- Thai theatrical poster
- Directed by: Chalerm Wongpim
- Produced by: Prachya Pinkaew
- Starring: Dan Chupong Panna Rittikrai
- Distributed by: Sahamongkol Film International Magnolia Pictures
- Release date: December 21, 2006;
- Country: Thailand
- Language: Thai

= Dynamite Warrior =

Dynamite Warrior (ฅนไฟบิน (modern: คนไฟบิน), translit. Khon Fai Bin) is a 2006 Thai martial arts Western Comedy-Drama film directed by Chalerm Wongpim and starring Dan Chupong (from Born to Fight).

==Plot==
The story is set in 1890s Siam. Siang is a young Muay Thai warrior and rocketry expert, raised in a Buddhist temple, who steals back water buffalo taken from poor Isan farmers by unscrupulous cattle raiders. He is searching for a man with a tattoo in the chest who killed his parents.

A local nobleman, Lord Waeng, wants to create a market for his steam tractors, so he hires a hulking convict and the Thief to burn the farmhouses together with black wizard, kill all the cattle traders, take the farmers as hostages at an outside near the farmhouse and round up all the water buffalo for slaughter, depriving farmers of the draft animals they need to cultivate rice. Lord Waeng's men are eventually pitted against Nai Hoi Singh, a cattle trader with supernatural powers and a tattoo on his chest. The tattoo gets Siang's attention, and while the Thief is attempting to steal Sing's cattle herd, Siang briefly confronts Sing but is repelled.

Lord Waeng consults the wizard Nai Hoi Dam, a former partner of Sing who was once cursed by him so that he cannot withstand sunlight for just a moment before the wizard Dam angrily to find a way to defeat Sing, returning to block the power that released Sing's curse. Dam says the only way to nullify his spells is to use the menstrual blood of a virgin – the black wizard's daughter, E'Sao. They enlist the help of Siang, with Waeng pretending to be a fellow orphan by Singh's hand, and all together manage to submit Singh in an ambush. However, Dam reveals that he was in fact the man that murdered Siang's parents, and that the tattoo was a mark of sorcery both of them have. Siang and a disabled Singh manage to flee.

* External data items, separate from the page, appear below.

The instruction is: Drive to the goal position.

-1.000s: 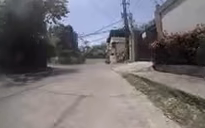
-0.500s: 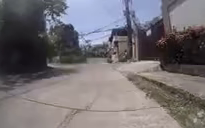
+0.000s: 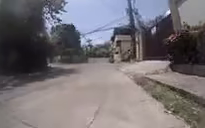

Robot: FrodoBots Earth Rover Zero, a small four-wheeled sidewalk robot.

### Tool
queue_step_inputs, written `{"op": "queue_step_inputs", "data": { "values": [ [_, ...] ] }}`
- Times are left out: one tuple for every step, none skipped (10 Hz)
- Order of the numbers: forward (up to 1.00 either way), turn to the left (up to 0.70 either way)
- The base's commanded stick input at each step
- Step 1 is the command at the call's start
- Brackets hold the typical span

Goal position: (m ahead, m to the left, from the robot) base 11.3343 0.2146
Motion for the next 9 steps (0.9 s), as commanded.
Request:
{"op": "queue_step_inputs", "data": {
  "values": [
    [1.0,0.0],
    [1.0,0.0],
    [1.0,0.0],
    [1.0,0.0],
    [1.0,0.0],
    [1.0,0.0],
    [1.0,0.0],
    [1.0,0.0],
    [1.0,0.0]
  ]
}}
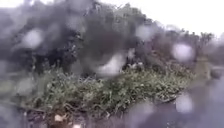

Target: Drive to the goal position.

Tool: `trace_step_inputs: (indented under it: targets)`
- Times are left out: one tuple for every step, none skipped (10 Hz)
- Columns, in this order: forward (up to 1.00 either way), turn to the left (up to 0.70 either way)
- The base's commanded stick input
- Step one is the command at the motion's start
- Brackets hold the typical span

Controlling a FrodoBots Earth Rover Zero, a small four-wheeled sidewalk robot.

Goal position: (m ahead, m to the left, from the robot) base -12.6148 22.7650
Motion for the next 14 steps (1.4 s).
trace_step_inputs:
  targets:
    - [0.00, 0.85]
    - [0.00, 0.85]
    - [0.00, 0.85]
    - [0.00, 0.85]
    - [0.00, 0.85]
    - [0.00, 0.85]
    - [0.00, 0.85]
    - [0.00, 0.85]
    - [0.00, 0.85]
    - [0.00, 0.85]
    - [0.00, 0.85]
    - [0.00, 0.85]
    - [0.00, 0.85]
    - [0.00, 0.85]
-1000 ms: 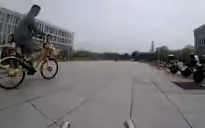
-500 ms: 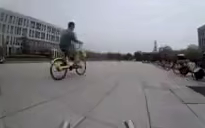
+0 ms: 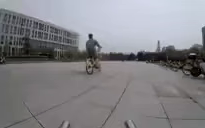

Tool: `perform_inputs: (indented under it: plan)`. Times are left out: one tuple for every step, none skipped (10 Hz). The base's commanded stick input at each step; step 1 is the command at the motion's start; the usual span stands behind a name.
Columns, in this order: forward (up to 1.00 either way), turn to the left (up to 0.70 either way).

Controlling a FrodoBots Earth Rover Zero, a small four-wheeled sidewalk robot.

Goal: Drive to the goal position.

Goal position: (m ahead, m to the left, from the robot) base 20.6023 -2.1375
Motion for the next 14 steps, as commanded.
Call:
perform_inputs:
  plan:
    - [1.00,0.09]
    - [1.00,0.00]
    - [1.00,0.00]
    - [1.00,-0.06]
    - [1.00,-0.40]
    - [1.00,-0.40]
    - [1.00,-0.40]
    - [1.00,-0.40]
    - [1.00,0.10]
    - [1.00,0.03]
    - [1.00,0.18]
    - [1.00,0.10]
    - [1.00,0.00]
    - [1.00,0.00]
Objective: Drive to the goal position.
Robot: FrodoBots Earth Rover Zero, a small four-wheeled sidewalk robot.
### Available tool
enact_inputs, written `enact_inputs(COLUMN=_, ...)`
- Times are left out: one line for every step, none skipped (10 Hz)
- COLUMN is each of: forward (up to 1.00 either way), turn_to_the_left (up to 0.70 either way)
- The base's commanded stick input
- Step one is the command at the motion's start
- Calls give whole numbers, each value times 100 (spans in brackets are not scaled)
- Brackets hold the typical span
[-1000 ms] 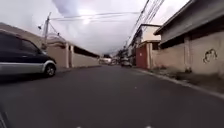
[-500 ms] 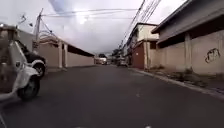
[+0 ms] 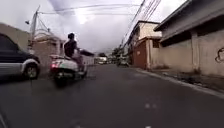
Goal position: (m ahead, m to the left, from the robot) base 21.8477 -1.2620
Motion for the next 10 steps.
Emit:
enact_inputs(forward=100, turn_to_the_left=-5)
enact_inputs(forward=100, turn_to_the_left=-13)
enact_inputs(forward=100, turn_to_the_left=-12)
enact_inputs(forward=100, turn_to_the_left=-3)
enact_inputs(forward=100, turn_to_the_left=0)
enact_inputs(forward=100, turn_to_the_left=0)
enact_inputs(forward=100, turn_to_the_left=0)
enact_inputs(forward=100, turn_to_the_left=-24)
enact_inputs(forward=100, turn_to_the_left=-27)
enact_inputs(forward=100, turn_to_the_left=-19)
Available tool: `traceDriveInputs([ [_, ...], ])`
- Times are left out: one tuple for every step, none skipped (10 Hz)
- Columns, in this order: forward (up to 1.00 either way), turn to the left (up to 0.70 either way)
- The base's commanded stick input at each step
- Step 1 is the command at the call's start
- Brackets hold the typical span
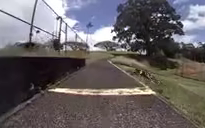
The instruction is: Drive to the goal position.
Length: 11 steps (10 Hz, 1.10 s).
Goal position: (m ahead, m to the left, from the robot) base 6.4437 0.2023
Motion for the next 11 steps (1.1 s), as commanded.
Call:
traceDriveInputs([
  [0.70,0.00],
  [0.70,0.00],
  [0.70,0.00],
  [0.70,0.00],
  [0.70,0.00],
  [0.70,0.01],
  [0.70,0.02],
  [0.70,0.02],
  [0.70,0.02],
  [0.70,0.00],
  [0.70,0.00],
])
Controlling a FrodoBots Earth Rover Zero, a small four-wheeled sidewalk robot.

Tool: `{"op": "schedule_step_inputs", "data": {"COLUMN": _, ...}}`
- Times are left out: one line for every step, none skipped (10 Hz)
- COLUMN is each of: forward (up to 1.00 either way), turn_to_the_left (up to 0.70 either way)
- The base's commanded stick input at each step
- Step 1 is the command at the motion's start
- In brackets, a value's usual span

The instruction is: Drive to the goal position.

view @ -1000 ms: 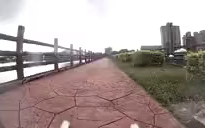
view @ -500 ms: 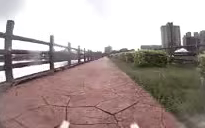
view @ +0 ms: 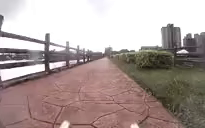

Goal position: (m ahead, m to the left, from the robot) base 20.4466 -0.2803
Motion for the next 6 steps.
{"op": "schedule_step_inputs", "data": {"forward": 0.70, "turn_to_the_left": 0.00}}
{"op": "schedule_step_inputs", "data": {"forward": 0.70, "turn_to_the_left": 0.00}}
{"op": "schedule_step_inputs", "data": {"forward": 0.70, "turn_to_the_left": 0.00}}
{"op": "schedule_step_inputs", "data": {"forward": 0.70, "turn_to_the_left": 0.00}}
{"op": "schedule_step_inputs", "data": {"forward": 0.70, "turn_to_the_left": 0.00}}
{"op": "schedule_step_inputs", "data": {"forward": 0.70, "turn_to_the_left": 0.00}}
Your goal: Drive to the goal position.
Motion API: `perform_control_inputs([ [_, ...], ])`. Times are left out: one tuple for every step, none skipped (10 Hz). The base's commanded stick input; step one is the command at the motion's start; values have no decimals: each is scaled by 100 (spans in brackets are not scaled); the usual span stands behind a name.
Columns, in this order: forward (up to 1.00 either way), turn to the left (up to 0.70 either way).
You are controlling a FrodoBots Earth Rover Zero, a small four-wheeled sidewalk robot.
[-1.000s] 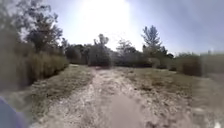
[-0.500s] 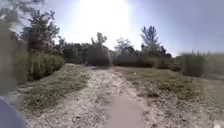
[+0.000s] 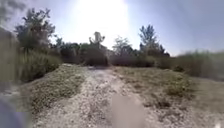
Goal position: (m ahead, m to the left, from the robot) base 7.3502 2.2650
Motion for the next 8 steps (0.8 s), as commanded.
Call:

In Waeng's palace, Dam also reveals that E'Sao is not his daughter, but a baby he kidnapped, and intends to rape her so Singh remains magically disabled for good. Waeng poisons him, but Dam transfers his consciousness to Waeng's own body. Siang assaults the place, beating the Thief, but he is unable to defeat Dam, and it is not until Singh recovers his powers and gives Siang amulets extracted from his chest that the battle becomes even. The weakened Singh dies in a magical duel against Dam, but Siang defeats the black wizard, who is obstructed by Waeng's lingering mind. At the end, Siang and E'Sao use rockets to fire Dam against Waeng's tractor, exploding and killing both villains at once. The couple leaves on a buffalo into the sunset.

==Cast==
- Dan Chupong as Siang
- Phutiphong Sriwat as Lord Waeng
- Somdet Kaewleu as the Thief
- Samart Payakaroon as Nai Hoi Singh
- Panna Ritikrai as Nai Hoi Dam
- Kanyaphak Suwankut as E'Sao.

==Production==
The film's working title was Tabunfire, but was renamed Khon Fai Bin by Sahamongkol Film International chief executive Somsak Techaratanaprasert who wanted the film's name to be similar to the Thai title for Chen Kaige's The Promise, which was Khon Ma Bin (literally "flying horseman"). Khon fai bin means "flying man of fire". Khon is also spelled with the obsolete character ฅ, presumably still in use at the time of the action, but since replaced by ค.

The English title underwent a change as well, to Dynamite Warrior, as the film was sold to Magnolia Pictures, an American distributor.

In Thailand, the English title has been listed as Fire Warriors.

The film was made with an all-Isan cast and crew, filming for several months in a small village in Phu Wiang District, Khon Kaen Province. "With over a hundred buffalo in the village, it provided the perfect backdrop for the movie," star Dan Chupong said in an interview.